Thursday 17 June 2010

How is the Price of a Stock Determined?

How is the Price of a Stock Determined?

By Joseph Nicholson,
eHow Contributing Writer

There are many ways to value a stock, and the method to use might vary based on the type of company and the general investment climate. A stock market is the sum total of investors' valuation of stocks at any given time, and fluctuations in prices represent changing moods and reactions to ongoing developments.

Instructions

Things You'll Need:
* Financial statements Access to financial websites


1. Step 1

Obtain the data. The place to start when valuing a company is gathering press releases, financial statements, analysts opinions and other relevant information. The company's financial statements, probably the most important data, are available through the quarterly report, and usually are online.

2. Step 2

Choose a method.

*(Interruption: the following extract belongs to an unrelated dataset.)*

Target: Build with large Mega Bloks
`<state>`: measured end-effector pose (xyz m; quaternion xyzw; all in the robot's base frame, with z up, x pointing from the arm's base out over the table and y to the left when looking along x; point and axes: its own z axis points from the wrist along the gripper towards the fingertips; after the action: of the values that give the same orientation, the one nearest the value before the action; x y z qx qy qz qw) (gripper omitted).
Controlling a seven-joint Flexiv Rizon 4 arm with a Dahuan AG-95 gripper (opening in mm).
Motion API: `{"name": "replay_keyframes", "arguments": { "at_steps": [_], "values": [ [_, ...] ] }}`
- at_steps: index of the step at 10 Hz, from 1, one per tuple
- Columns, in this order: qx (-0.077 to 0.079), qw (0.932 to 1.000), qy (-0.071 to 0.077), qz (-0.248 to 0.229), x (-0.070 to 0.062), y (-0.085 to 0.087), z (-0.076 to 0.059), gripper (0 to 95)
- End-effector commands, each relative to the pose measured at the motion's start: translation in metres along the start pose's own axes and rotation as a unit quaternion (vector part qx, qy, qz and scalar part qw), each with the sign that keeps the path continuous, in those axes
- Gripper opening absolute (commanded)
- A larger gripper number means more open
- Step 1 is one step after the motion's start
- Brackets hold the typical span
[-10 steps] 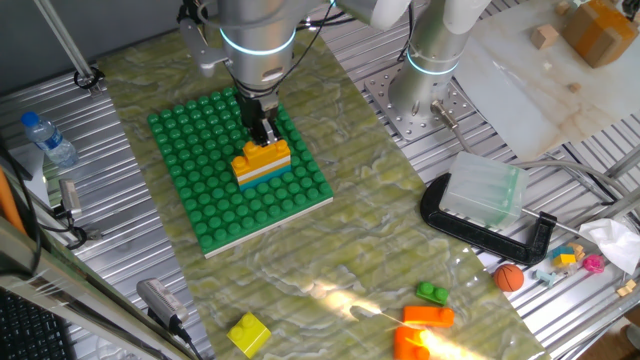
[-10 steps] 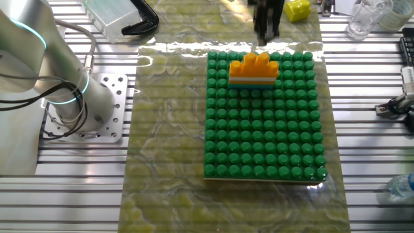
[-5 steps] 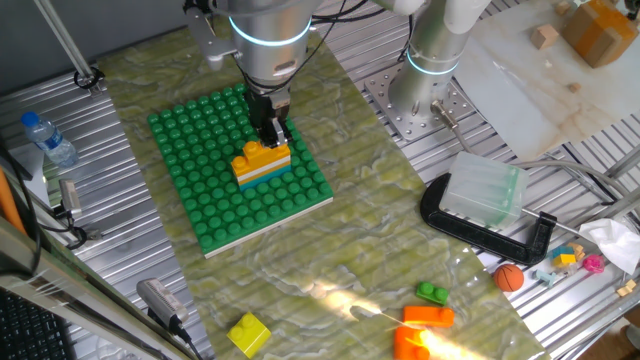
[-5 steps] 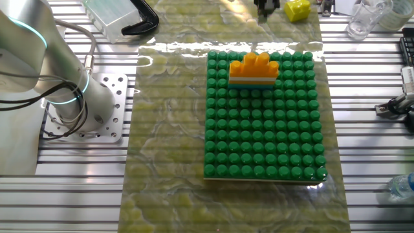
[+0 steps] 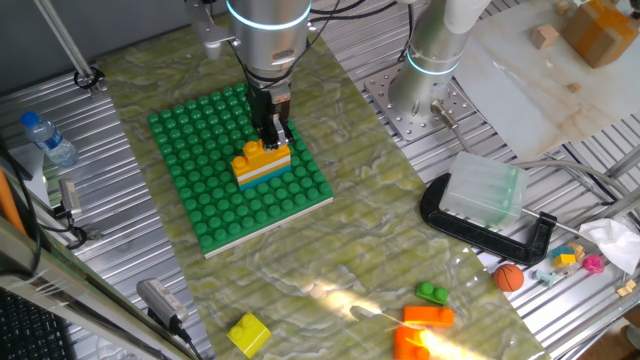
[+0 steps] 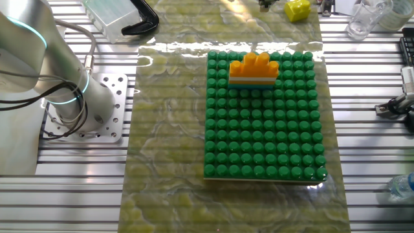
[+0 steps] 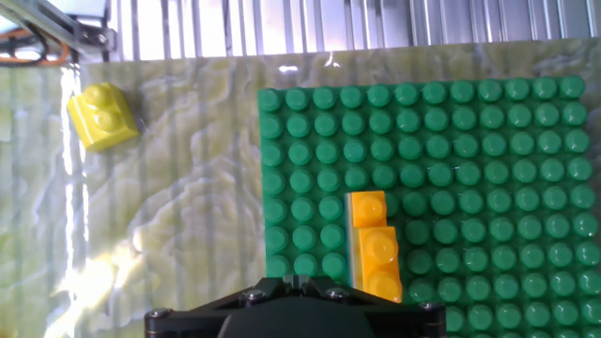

While knowing all the key metrics is important when considering a stock's value, every company cannot be compared in the same way. P/E, for example, is probably not the best way to value a start-up that is yet to generate any profits. Revenue or sales growth might be more appropriate. In contrast, the price-to-earnings ratio may be an excellent way to evaluate a profitable and quickly growing company.

3. Step 3

Calculate key metrics. Valuation methods which rely on the fundamentals of a company--those that are not purely technically oriented--use financial ratios calculated from information provided in financial statements. These ratios include return on equity (ROE), price-to-earnings (P/E), price-to-sales (PSR) and others. Some metrics are already figured and available on financial websites.

4. Step 4

Compare with similar businesses. One of the best ways to value a stock is to see how other similar businesses are valued, whatever metrics are used. Most of the time, the better business will be more highly valued as reflected by the stock price. Comparisons within a specific sector are among the most common.


Tips & Warnings

* The price of a stock reflects the value of future performance. In other words, information that reflects the past is less relevant than what may affect earnings in the months and years to come.

* Valuation is not an exact science and tends to fluctuate with perceptions about the economy. In boom times, valuations will probably expand beyond what may seem reasonable, just as they may be crushed in the bust cycle.